Essentially, the story is about human loss, starting with Jewish Rosa whose family died at Auschwitz, and continuing with her friend Lola, whose father wants to meet his grandchild but is not so certain about his sex-worker daughter who is also transgender. Add in the other boy and the widowed grocer, and it’s a full deck of people hungry for family.
The setting, a skeezy neighborhood of prostitutes and drug dealers and carabinieri and graffiti, presumably was chosen to pile on the tension faced by the luckless characters and make the theme more complex.
This story was told first in a 1975 French novel set in Paris and, second, in a 1977 French film starring Simone Signoret. I watched part of that film, and it wasn’t the great actress’ best work.
This newer version was cowritten by Edoardo Ponti, Sophia Loren’s son, who also directed.
Her presence, wearing her age (so Italian, that) and carrying herself with dignity and fear and without false drama, makes it much more interesting than it would have been with a lesser actress. In addition, Momo’s energy and anger are on full display in this movie, and actor Ibrahima Gueye’s every movement reads true.

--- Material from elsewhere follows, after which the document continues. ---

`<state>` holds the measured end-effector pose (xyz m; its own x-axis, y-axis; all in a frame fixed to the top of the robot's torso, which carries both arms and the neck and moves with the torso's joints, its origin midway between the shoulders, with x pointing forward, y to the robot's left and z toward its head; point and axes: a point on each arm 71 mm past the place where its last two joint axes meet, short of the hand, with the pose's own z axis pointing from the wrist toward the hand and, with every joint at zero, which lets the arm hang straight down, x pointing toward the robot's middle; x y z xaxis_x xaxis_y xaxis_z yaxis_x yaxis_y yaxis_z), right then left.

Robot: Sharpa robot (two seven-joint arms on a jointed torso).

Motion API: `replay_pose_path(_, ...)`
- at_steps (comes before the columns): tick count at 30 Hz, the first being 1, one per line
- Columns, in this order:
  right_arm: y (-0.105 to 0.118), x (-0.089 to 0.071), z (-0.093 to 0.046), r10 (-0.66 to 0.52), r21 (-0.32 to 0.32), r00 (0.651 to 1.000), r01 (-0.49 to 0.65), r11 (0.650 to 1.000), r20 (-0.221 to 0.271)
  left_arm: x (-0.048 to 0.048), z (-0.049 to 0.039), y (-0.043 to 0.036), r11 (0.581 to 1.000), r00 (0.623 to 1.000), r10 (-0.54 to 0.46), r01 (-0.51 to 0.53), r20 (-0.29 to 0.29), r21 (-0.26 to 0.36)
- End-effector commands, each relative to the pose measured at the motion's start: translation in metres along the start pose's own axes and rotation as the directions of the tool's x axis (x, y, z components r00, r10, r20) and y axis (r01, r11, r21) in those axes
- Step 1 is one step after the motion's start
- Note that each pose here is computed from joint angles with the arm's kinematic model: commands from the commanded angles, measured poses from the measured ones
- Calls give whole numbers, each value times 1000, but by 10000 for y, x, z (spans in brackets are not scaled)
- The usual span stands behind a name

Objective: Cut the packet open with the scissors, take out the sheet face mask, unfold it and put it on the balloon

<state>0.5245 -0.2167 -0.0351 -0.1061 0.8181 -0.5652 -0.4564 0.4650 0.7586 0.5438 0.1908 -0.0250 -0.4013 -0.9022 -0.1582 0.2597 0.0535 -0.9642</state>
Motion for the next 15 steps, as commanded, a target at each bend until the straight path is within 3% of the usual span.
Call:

The Life Ahead was filmed in the Italian city of Bari, along the Adriatic Sea. It was filmed in Italian and seems to have dubbed into English for Netflix’s American viewers, and this does not work, at least for this viewer.
It’s not that the characters’ mouths are obviously speaking a different language — Italian is rather mellifluous, after all — but that their dialogue has been rendered in idiomatic US English, which feels jarring given the Italian setting. So do the occasional insertions of Italian exclamations. “Mala fangul!”
Fortunately, this Netflix explainer, also in US style, shows how to adjust the setting to watch the movie with Italian speech and English subtitles. Much better.